Adir Bimlukha (also known as Ki Lo Na'eh): This song makes no mention of Passover but recites, in each stanza, two majestic descriptions of God, followed by the designation of a multitude (scholars, the faithful, the angels, etc.) who praise Him, the three lines being in a continuing alphabet acrostic, with the refrain, "Thine and thine, thine yes thine, thine only thine. Thine, Lord, is the kingship." And the stanza concludes with כִּי לוֹ נָאֶה, כִּי לוֹ יָאֶה׃ – (ki lo no'eh, ki lo yo'eh) – "For Him praise is due, for Him praise is fitting." The song apparently is inspired by Psalm 74:16 ("Yours is the day, Yours is the night") and by a Midrashic passage (Genesis Rabbah 6:2) which enlarges on those words. The authorship and date of composition are unknown, it was originally sung year-round at meals, it was not part of the Seder in the 11th century but came to be part of the Seder by the time of Rabbi Meir of Rothenburg in the 13th century.

===Adir Hu===

"Adir Hu" (Mighty is He): a hymn naming the virtues of God in order of the Hebrew alphabet, expressing hope that God will rebuild the Holy Temple speedily.
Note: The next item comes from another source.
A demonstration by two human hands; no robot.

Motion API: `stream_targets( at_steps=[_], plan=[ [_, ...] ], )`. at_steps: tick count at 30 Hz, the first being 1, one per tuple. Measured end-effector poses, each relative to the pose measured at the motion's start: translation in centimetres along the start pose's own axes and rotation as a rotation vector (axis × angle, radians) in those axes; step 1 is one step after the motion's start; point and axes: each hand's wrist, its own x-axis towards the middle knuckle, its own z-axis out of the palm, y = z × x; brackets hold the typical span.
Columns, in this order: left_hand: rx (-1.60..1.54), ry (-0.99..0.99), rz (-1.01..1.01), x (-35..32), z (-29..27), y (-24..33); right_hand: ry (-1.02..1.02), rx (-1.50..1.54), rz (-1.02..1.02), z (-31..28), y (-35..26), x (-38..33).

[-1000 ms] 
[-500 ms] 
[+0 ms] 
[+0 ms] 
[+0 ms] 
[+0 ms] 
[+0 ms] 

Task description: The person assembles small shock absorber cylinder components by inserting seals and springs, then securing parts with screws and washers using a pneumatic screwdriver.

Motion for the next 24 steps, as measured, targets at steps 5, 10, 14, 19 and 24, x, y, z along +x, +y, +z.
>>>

Most of the virtues of God are adjectives (for instance, Holy (Kadosh) is he); however, a few are nouns (for instance, Lord is he). The traditional melody is a bouncy, major one. Other melodies, however, have been composed for the alphabetical song. There is also a feminist variant of the song by Rabbi Jill Hammer which calls God "She" and, quoting Rabbi Hammer, "emphasizes God’s sharing in human joys and griefs, and God’s ability to renew life through the strength of the earth."

===Echad Mi Yodea===

"Echad Mi Yodea" (Who Knows One?): Starting at one and going up to thirteen, each verse describes a different religious or worldly concept associated with its number. For example, the fifth verse is about the five books of the Torah whereas the ninth verse describes the nine months of pregnancy. After singing each new verse, all the preceding verses are repeated in decreasing order back down to one.

===Chad Gadya===

"Chad Gadya" ("One Kid" 'i.e., baby goat]) is an Aramaic song describing the consuming of each entity by the next, from a goat, through a cat, dog, a stick, fire, water, an ox, a butcher, and the angel of death, all the way up to God. Many think it metaphorically tells the history of the Jews from their beginning to the future Messianic time.